### Exercise details
Pick every line from the data below that contains the string "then" and copy it.
Segment Open
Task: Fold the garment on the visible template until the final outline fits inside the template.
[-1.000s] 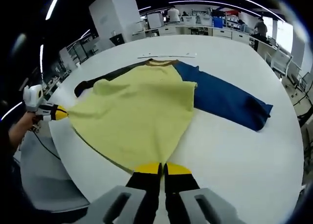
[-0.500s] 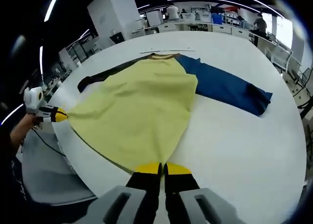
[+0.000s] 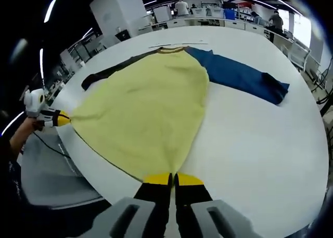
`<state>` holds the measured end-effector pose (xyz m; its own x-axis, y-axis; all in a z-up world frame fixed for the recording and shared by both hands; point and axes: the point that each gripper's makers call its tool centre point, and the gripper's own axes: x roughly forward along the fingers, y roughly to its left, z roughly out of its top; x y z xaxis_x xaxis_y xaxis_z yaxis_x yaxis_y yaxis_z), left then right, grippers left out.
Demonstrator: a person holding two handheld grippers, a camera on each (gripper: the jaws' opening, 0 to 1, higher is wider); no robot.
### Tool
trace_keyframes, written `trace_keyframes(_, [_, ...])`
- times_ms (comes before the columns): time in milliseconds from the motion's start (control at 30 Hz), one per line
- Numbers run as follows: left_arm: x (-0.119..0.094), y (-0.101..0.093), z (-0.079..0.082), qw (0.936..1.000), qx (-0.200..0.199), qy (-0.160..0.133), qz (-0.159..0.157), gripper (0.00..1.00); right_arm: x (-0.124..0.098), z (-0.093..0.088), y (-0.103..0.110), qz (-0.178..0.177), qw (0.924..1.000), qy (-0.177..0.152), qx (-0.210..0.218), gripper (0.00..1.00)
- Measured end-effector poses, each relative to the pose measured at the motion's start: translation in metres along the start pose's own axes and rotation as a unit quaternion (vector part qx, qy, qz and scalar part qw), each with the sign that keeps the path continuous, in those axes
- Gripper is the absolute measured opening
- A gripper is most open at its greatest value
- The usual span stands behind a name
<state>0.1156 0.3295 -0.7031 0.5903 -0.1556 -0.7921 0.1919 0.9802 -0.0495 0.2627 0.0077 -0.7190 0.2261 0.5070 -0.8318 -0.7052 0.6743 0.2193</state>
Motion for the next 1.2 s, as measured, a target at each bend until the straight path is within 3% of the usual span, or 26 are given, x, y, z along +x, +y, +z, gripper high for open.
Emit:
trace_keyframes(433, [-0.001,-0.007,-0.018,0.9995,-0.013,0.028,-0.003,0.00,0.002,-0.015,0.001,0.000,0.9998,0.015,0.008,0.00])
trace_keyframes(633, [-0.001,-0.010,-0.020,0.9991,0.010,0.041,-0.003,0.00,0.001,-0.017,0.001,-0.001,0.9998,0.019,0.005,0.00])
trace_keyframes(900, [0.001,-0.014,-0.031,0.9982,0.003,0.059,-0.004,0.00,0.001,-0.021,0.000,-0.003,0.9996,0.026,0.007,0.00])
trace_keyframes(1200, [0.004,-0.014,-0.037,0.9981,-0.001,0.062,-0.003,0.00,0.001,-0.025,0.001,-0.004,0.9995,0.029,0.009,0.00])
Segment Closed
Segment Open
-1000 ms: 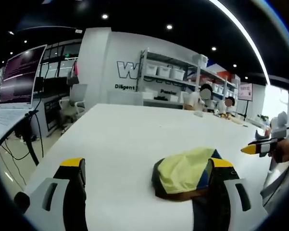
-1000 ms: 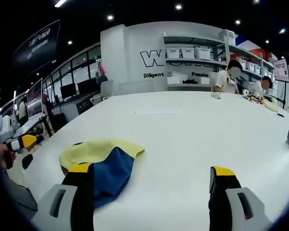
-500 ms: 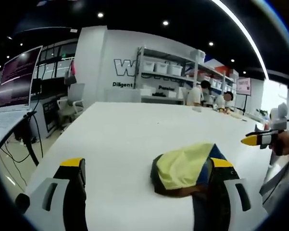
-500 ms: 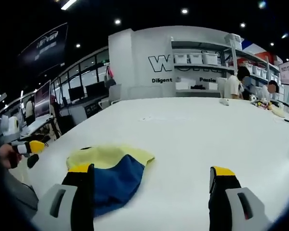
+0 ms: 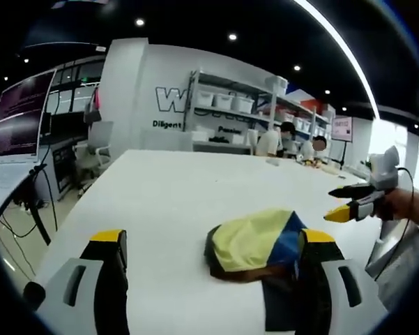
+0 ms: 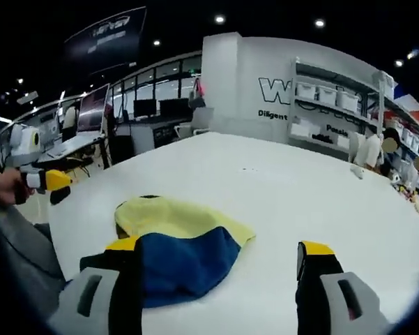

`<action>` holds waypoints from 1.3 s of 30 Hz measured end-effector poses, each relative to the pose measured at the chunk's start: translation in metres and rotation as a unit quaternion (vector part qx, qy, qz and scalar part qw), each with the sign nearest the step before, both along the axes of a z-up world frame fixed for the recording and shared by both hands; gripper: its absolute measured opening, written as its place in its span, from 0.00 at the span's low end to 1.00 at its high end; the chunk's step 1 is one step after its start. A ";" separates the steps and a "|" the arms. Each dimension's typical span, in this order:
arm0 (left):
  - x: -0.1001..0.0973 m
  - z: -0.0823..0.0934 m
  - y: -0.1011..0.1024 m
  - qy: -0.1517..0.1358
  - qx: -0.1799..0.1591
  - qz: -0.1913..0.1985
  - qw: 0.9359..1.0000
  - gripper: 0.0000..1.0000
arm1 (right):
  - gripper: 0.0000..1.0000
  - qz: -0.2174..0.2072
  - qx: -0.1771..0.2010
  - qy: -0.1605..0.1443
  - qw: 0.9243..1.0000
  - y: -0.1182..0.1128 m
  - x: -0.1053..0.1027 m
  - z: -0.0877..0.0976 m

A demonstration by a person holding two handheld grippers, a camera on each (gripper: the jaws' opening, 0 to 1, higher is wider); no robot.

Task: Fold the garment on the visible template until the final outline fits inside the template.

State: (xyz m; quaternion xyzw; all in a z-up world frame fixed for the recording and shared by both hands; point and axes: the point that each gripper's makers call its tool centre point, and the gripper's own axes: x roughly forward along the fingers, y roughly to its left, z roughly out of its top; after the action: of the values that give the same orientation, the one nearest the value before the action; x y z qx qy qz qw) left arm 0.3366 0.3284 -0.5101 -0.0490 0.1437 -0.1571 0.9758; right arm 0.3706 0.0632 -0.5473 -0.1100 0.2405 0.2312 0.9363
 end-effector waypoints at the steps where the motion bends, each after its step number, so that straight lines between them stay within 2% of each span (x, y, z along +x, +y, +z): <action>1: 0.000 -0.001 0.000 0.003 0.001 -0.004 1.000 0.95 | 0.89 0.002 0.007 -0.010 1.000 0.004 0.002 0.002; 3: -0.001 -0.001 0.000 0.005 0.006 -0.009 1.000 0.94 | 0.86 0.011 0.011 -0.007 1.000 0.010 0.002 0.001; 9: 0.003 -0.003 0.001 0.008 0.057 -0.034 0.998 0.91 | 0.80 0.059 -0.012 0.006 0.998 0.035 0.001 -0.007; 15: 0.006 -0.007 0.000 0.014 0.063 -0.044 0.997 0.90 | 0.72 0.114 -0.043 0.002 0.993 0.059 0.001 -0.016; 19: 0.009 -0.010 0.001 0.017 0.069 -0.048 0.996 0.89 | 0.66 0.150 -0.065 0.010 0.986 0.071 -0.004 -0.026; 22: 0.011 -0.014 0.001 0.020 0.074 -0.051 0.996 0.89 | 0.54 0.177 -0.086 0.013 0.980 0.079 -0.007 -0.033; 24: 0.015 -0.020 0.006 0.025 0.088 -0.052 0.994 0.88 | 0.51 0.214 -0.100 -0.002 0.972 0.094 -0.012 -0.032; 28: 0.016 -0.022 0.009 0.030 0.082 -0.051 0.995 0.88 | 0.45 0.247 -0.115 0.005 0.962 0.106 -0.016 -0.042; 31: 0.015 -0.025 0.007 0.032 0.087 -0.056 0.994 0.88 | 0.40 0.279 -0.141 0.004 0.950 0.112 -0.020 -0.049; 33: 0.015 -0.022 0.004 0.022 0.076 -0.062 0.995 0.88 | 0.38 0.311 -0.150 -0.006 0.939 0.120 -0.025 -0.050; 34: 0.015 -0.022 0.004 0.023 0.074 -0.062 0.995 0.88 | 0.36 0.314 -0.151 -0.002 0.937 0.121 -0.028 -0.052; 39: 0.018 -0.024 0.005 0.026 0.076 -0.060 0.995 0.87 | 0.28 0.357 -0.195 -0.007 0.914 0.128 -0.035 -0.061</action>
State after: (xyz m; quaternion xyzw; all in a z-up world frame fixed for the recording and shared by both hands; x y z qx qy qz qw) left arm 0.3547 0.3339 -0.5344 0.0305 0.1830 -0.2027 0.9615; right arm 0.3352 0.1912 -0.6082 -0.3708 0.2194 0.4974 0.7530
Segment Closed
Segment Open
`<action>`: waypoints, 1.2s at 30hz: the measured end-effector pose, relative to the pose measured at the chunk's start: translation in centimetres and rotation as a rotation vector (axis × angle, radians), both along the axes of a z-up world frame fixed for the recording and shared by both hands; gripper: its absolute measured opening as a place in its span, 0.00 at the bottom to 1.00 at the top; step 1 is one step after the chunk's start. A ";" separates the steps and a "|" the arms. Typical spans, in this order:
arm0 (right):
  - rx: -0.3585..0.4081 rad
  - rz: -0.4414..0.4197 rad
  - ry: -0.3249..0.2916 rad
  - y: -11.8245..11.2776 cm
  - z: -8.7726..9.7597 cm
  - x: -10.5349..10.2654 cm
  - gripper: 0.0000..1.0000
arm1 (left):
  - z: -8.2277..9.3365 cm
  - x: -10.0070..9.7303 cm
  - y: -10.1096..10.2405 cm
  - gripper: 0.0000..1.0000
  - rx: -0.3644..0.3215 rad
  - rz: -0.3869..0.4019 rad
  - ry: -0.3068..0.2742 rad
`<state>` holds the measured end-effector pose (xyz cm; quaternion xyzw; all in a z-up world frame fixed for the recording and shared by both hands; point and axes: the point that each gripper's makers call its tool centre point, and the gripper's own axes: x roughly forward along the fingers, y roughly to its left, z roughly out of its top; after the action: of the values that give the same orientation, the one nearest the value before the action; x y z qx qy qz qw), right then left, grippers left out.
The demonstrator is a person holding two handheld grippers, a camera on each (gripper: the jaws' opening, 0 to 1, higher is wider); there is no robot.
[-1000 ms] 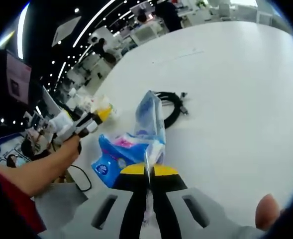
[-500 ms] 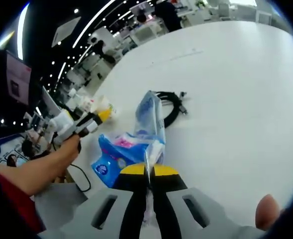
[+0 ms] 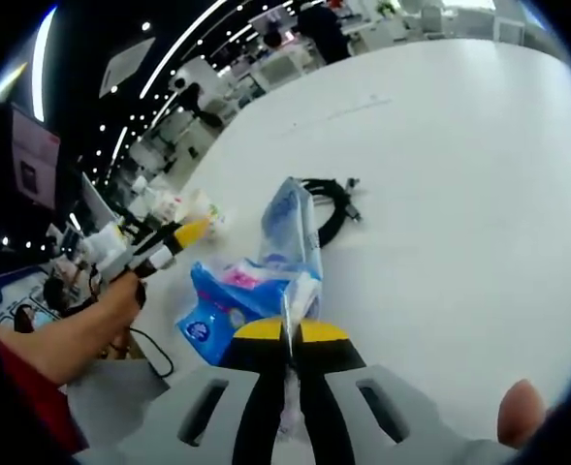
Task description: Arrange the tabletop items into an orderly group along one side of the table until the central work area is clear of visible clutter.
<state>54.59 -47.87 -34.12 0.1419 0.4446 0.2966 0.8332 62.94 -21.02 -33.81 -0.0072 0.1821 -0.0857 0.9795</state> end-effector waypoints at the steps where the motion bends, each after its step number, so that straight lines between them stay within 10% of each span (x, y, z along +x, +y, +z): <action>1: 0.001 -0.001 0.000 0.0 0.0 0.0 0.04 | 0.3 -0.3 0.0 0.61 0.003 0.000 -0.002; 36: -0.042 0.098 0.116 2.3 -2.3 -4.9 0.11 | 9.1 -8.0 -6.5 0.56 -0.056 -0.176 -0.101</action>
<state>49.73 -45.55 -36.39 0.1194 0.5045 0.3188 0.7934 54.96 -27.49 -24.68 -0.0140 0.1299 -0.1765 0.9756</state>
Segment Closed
### Answer box
`<state>` holds the measured end-effector pose (xyz m; its own x-axis, y-axis; all in a z-up world frame fixed for the recording and shared by both hands; point and axes: the point that each gripper's makers call its tool centre point, and the gripper's own axes: x roughly forward along the fingers, y roughly to its left, z roughly out of its top; x y z xaxis_x xaxis_y xaxis_z yaxis_x yaxis_y yaxis_z), left then right, grippers left out.
`<state>` holds the measured end-effector pose (xyz cm; quaternion xyzw; all in a z-up world frame fixed for the recording and shared by both hands; point and axes: the point that each gripper's makers call its tool centre point, and the gripper's own axes: x roughly forward along the fingers, y roughly to its left, z roughly out of its top; after the action: of the values that give the same orientation, the one nearest the value before the action; x y z qx qy qz qw), right then left, grippers left out.

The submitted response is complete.